— What you should do —
What is the number of lines below that include "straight"? Give that number alone.

** Records supplied follows **

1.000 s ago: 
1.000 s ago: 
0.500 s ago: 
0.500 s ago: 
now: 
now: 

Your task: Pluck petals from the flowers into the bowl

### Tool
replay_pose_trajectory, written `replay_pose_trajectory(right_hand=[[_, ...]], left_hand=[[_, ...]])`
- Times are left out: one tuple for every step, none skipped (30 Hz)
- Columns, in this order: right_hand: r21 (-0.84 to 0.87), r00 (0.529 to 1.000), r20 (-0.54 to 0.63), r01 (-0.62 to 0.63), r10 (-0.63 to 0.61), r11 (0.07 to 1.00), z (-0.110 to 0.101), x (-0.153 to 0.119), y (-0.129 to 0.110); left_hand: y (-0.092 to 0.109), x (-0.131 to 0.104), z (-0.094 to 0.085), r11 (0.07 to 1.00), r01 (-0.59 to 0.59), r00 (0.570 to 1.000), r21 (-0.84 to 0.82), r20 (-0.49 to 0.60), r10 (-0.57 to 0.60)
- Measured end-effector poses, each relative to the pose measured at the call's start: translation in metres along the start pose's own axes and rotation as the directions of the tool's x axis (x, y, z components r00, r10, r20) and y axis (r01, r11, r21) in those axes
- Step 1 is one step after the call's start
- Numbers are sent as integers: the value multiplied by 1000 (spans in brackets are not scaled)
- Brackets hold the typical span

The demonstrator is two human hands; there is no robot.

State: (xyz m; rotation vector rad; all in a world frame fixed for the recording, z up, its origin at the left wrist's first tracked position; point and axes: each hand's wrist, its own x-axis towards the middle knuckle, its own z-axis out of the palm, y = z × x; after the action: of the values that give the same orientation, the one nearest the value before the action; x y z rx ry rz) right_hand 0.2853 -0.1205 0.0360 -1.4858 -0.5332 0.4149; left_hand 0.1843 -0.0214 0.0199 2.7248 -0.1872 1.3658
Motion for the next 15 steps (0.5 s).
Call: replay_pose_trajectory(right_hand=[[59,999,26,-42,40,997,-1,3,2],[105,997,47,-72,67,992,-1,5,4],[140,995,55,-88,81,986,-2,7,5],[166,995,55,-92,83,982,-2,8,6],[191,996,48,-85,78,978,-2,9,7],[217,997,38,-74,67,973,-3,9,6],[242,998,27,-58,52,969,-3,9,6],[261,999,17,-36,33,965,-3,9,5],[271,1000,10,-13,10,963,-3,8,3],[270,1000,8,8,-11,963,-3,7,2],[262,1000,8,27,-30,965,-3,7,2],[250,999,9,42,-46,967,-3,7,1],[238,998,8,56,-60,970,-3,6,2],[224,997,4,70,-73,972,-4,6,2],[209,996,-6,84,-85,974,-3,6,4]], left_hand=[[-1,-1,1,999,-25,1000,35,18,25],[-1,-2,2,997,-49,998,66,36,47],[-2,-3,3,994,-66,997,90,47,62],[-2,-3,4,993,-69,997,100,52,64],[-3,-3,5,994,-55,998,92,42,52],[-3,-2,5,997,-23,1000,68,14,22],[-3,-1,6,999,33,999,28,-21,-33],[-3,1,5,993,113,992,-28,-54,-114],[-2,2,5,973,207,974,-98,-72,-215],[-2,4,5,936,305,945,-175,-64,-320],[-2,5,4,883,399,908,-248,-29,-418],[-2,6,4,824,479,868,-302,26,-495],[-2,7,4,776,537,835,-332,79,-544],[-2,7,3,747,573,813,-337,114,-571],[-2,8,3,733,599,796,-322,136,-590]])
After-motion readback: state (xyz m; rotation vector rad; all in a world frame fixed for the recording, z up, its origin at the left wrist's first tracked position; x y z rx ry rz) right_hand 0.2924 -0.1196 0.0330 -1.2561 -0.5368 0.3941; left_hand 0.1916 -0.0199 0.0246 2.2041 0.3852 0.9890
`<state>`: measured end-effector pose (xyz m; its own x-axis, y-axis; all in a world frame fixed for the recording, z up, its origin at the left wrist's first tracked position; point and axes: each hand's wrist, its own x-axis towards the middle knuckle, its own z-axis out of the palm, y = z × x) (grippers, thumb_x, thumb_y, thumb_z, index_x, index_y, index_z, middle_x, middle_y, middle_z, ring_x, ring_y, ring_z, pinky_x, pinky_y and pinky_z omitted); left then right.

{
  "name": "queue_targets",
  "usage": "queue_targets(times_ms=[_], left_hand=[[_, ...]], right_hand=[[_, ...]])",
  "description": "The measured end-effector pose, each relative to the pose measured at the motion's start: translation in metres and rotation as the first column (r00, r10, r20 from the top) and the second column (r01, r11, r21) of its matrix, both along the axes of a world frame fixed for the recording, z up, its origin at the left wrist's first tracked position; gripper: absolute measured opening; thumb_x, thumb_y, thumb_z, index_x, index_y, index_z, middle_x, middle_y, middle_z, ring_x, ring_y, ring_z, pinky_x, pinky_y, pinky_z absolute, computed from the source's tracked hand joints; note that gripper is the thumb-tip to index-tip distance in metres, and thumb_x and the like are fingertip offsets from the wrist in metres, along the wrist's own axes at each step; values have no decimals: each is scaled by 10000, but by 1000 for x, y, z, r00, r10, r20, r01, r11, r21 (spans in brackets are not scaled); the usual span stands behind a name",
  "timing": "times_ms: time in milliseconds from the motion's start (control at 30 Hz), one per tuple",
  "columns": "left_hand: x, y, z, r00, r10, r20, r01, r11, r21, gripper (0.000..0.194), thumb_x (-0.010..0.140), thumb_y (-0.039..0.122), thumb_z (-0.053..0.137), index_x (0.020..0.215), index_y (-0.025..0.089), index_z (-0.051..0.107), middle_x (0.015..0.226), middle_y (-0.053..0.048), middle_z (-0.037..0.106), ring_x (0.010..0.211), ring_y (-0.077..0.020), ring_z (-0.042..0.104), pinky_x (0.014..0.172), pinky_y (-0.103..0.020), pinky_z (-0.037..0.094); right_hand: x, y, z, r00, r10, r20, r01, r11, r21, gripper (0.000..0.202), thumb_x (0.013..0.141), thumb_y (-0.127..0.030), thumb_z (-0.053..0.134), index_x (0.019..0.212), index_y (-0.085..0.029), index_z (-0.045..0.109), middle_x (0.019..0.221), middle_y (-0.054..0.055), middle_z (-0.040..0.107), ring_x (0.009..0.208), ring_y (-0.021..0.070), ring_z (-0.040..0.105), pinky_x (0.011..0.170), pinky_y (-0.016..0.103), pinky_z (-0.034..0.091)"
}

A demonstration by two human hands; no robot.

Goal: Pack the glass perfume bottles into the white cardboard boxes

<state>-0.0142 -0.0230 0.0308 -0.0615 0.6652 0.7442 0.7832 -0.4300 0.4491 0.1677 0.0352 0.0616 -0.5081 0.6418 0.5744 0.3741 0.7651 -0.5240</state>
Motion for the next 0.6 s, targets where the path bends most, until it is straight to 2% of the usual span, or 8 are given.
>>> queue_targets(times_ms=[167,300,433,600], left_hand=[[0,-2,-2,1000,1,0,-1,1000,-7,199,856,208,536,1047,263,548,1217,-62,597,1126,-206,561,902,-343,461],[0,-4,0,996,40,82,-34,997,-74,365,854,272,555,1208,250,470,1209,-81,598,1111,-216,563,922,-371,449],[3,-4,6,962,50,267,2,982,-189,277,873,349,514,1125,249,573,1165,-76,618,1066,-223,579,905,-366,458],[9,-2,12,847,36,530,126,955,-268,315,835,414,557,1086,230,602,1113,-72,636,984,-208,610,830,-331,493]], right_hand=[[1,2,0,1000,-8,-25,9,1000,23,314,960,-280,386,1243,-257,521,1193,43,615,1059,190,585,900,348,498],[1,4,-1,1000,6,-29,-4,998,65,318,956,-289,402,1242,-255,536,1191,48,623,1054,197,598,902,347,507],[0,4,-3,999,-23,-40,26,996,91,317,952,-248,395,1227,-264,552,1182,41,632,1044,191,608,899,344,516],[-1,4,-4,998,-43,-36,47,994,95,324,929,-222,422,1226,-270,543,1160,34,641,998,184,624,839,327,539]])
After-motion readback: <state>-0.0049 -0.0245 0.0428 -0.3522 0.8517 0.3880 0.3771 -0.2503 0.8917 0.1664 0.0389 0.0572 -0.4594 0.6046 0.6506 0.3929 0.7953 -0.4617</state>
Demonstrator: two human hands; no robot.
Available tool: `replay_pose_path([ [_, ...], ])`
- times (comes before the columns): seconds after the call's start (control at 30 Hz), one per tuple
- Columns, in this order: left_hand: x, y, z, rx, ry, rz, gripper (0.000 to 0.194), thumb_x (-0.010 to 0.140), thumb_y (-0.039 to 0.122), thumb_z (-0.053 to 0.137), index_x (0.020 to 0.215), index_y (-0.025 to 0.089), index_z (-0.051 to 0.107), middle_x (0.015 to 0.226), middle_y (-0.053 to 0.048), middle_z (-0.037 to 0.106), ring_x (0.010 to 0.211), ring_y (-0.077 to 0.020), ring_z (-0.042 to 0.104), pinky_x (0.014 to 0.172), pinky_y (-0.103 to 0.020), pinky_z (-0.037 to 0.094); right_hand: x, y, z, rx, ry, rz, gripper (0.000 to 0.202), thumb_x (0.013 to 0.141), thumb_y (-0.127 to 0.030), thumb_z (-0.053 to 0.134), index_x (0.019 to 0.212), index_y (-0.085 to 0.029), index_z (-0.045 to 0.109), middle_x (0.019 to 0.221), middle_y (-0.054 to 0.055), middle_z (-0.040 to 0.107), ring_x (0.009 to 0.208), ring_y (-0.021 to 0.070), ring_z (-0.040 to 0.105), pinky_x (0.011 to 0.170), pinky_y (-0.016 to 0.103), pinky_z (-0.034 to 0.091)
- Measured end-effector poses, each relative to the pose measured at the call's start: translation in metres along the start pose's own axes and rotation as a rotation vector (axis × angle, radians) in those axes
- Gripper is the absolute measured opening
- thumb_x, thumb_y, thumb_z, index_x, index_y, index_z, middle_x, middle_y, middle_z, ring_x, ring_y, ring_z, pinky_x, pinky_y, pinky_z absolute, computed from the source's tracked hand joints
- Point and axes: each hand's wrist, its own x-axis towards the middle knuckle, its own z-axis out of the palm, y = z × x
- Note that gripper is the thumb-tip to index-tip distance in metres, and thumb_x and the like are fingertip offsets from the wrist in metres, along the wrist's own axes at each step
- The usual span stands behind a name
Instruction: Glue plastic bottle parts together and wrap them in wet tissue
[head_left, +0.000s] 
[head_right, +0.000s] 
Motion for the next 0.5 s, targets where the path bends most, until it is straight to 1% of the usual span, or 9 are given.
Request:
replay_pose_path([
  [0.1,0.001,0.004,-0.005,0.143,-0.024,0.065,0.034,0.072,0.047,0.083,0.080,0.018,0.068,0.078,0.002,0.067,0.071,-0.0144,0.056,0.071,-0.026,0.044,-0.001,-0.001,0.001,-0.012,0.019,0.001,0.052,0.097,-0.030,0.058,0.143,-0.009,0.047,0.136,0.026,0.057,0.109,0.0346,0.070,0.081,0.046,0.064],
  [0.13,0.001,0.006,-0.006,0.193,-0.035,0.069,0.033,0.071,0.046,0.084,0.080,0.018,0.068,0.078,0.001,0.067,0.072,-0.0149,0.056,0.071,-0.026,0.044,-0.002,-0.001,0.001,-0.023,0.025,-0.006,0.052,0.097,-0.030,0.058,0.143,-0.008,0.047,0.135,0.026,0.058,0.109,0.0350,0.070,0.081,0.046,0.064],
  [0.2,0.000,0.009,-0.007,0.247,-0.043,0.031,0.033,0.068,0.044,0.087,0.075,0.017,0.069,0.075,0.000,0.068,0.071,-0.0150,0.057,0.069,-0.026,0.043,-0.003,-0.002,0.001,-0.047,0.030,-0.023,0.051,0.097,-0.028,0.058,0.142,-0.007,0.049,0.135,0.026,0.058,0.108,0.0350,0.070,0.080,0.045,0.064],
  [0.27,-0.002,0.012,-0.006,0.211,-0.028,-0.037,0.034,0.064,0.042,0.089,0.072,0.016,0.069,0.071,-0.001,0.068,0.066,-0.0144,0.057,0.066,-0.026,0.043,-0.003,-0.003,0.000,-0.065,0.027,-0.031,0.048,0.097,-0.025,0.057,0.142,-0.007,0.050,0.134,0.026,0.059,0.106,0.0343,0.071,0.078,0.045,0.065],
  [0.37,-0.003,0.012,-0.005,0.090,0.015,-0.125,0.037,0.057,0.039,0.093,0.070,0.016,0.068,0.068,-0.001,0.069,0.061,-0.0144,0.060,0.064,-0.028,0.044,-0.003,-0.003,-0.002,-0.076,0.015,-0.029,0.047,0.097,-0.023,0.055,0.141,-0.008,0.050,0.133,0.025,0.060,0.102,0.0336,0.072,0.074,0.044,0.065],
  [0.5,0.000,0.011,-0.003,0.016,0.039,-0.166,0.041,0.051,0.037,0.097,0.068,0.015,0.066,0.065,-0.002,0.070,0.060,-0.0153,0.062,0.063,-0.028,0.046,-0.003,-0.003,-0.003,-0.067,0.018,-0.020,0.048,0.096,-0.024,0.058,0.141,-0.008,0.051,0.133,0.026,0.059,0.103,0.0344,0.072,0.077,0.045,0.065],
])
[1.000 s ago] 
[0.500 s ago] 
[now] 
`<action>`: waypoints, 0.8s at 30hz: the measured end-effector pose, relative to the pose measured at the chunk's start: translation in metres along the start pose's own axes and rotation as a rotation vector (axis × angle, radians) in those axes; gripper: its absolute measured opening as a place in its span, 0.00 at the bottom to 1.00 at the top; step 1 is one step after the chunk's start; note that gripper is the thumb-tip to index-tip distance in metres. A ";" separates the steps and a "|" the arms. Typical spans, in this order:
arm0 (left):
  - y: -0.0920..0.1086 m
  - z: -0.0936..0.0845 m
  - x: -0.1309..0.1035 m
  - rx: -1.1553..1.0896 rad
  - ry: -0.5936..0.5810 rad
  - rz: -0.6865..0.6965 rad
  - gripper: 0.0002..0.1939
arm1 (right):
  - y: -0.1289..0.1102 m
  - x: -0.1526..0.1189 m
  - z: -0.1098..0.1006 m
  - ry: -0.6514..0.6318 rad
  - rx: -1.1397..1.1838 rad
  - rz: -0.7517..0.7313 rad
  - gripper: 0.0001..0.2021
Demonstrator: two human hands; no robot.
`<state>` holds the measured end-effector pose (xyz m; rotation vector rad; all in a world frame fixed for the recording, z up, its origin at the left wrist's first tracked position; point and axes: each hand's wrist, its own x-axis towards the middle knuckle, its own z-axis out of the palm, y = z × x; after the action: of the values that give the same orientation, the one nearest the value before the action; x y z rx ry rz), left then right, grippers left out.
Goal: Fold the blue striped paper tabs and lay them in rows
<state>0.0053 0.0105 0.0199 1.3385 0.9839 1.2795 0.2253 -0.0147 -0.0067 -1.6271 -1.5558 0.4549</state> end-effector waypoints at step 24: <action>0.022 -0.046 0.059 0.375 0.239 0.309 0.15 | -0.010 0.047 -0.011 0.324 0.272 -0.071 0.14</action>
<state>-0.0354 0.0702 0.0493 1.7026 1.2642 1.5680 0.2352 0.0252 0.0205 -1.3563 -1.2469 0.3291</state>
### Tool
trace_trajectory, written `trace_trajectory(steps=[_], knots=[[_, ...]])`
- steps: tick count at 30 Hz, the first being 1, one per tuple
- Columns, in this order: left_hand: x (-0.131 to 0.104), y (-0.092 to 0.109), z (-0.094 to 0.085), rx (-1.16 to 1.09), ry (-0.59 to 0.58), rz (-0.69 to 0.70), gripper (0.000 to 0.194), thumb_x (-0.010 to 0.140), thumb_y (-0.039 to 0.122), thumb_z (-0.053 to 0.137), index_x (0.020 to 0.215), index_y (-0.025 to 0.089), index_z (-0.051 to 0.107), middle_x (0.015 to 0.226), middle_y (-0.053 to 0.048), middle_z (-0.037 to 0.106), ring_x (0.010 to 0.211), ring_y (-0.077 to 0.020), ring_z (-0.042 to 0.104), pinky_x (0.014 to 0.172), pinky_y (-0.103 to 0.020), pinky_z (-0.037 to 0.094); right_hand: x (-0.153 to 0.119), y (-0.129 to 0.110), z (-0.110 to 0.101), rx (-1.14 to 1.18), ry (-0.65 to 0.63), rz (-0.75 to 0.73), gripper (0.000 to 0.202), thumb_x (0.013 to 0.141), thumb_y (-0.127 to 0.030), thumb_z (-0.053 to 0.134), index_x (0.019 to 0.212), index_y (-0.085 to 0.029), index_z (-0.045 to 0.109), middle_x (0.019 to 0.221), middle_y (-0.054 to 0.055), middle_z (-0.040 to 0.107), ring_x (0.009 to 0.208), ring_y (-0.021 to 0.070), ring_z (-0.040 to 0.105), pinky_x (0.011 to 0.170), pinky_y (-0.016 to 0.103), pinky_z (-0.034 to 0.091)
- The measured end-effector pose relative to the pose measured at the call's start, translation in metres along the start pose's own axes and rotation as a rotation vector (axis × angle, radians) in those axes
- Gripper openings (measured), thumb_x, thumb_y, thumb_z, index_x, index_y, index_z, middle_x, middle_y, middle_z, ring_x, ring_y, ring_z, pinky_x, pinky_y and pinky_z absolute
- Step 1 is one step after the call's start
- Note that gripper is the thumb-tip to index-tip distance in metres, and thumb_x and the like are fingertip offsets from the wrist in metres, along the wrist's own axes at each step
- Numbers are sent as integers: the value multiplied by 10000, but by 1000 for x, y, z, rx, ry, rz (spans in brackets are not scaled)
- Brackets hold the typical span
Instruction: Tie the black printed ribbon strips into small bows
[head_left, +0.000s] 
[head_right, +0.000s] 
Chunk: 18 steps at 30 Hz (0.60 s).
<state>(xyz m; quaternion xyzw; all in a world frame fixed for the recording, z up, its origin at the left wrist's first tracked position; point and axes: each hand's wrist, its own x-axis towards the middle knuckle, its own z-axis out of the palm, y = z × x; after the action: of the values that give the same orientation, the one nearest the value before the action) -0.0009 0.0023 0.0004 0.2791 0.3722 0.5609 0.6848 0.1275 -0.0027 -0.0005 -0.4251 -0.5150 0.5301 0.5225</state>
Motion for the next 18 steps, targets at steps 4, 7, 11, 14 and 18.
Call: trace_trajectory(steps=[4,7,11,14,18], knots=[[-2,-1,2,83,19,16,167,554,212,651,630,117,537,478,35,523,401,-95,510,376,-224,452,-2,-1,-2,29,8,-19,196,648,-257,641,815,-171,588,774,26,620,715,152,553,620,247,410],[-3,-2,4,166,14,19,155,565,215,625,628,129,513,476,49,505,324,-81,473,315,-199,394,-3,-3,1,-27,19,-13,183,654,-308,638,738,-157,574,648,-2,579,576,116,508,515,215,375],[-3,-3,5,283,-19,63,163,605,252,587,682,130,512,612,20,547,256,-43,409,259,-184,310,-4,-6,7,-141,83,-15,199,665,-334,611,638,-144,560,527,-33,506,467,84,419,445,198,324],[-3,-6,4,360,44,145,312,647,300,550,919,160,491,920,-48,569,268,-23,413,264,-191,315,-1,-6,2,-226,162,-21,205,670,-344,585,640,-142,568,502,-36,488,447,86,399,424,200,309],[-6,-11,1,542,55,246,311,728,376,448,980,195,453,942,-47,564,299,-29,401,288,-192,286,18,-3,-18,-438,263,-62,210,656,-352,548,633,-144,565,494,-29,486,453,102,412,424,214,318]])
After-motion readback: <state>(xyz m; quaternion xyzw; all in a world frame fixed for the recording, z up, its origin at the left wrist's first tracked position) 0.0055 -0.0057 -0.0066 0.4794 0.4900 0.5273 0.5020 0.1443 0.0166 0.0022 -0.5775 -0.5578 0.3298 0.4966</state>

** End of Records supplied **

— Exercise result —
2